Both Kerberos and GSI are used for authentication purposes and session
encryption key negotiations. User authorization is tightly coupled with the policy of
each site. It is handled by the Service Provider via a separate system, DKAAs’ Access
Control Manager (ACM). The ACM checks the users’ credentials against a local
access list created by the site owner. In order to minimize the access rules, users are
divided into subgroups and the access rules are referred to subgroups instead of users.
All the access rules of all the service providers are uploaded to the Policy Repository.
This global view helps to trace problems regarding the authorization in the distributed
environment..
DKAA provides a client API that hides the complexity of the Kerberos protocols
and manages the secure message exchange, offering different levels of security
(requested by the application).
If secure message exchange is required, the client and the service provider can use
the session key (incorporated within the ticket) to encrypt the message or part of the
message. By default DKAA encrypts only a timestamp. The level of encryption can
play a significant role to achieve the performance goal that each system based on
DKAA poses. Based on the above criteria and objectives, we outline the guidelines of
a baseline security architecture as follows:
26
1. An end-user is authenticated by using an X.509 Certificate issued by a trusted
Certification Authority to the KDS. This provides single sign on functionality. An
authenticated user is authenticated once per session and accesses many resources.
2. The core system consisting of clients and service providers (or end-entities)
employs a ticket-based authentication mechanism and symmetric cryptography via
centralized Key Distribution Servers.
3. Authorization is performed at the service level employing local access rules.
Following this approach, in the remaining of this section, we present and describe
the various basic components of the DKAA architecture.
Authentication Server (AS): AS handles the authentication procedure. The client
sends a request to AS, along with the user’s credentials. These could be a trusted
certificate or username – password. Other types of credentials (like one-time
passwords) could be used as well. The authentication procedure is encrypted, using
SSL. The AS checks the user's credentials and if they are found correct, a TGT is
returned. This TGT among others contains user-specific information, referred to as
principal.
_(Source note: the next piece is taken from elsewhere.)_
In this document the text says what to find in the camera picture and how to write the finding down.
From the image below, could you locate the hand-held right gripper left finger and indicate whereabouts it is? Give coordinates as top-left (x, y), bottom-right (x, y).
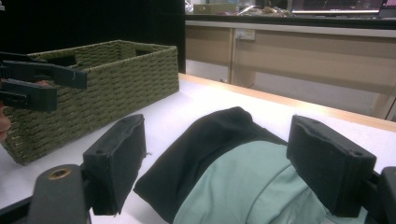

The principal contains the user name and the subgroup that he/she belongs
to (called instance in Kerberos terminology). The user credentials are also stored in
the AS. Ticket Granting Server (TGS): TGS grants tickets to a requesting service. The
client must present the TGT received from the AS. After checking, the TGS grants a
ticket for the required service. The ticket contains the user principal. This function is
performed transparently to the user. Policy Repository: It collects local policies for all
services. The policy of each service is set by the site owner that the service resides. It
is used to locate the existence of specific subgroups within the various services. This
is especially important for a single sign-on procedure.
Access Control Manager: It is a software layer similar to an application layer
firewall. It filters all incoming connections to the service in two stages:
Authentication of the received message. The first time a user accesses the end-
entity, within a control session, he/she sends the ticket he/she owns to access the
end-entity. The ACM decrypts it with the end-entity key and stores locally the
session key along with the user principal (username/subgroup) and the expiration
time of the session key. This is done only once for the duration of the session key.
After that, authorization of the messages is performed with the decryption of the
content with the session key.
Authorization to the requested service. The end-entity checks the local access rules
set by the site owner, on the requested service; in conjunction with the user's
subgroup it accepts or denies access to the service. This is done per request.
Logging Service: It holds the audit logs. Every transaction with the service
providers is recorded, along with its status. The status could be “success” or “failure”.
A transaction may include, but not limited to, the User/subgroup, the command, the
status and the reason.
4 Users, Roles and Access Policy
DKAA is designed to allow users to authenticate to resources that permit real time or
near real-time access and control on distributed resources (e.g. instruments).
27
Therefore the overall infrastructure has to support communication and interactions
between two types of entities: Users and Resources (e.g. instruments). Each resource
provides some functions to the users, which in turn are translated into services. The
users control resources by using the corresponding services.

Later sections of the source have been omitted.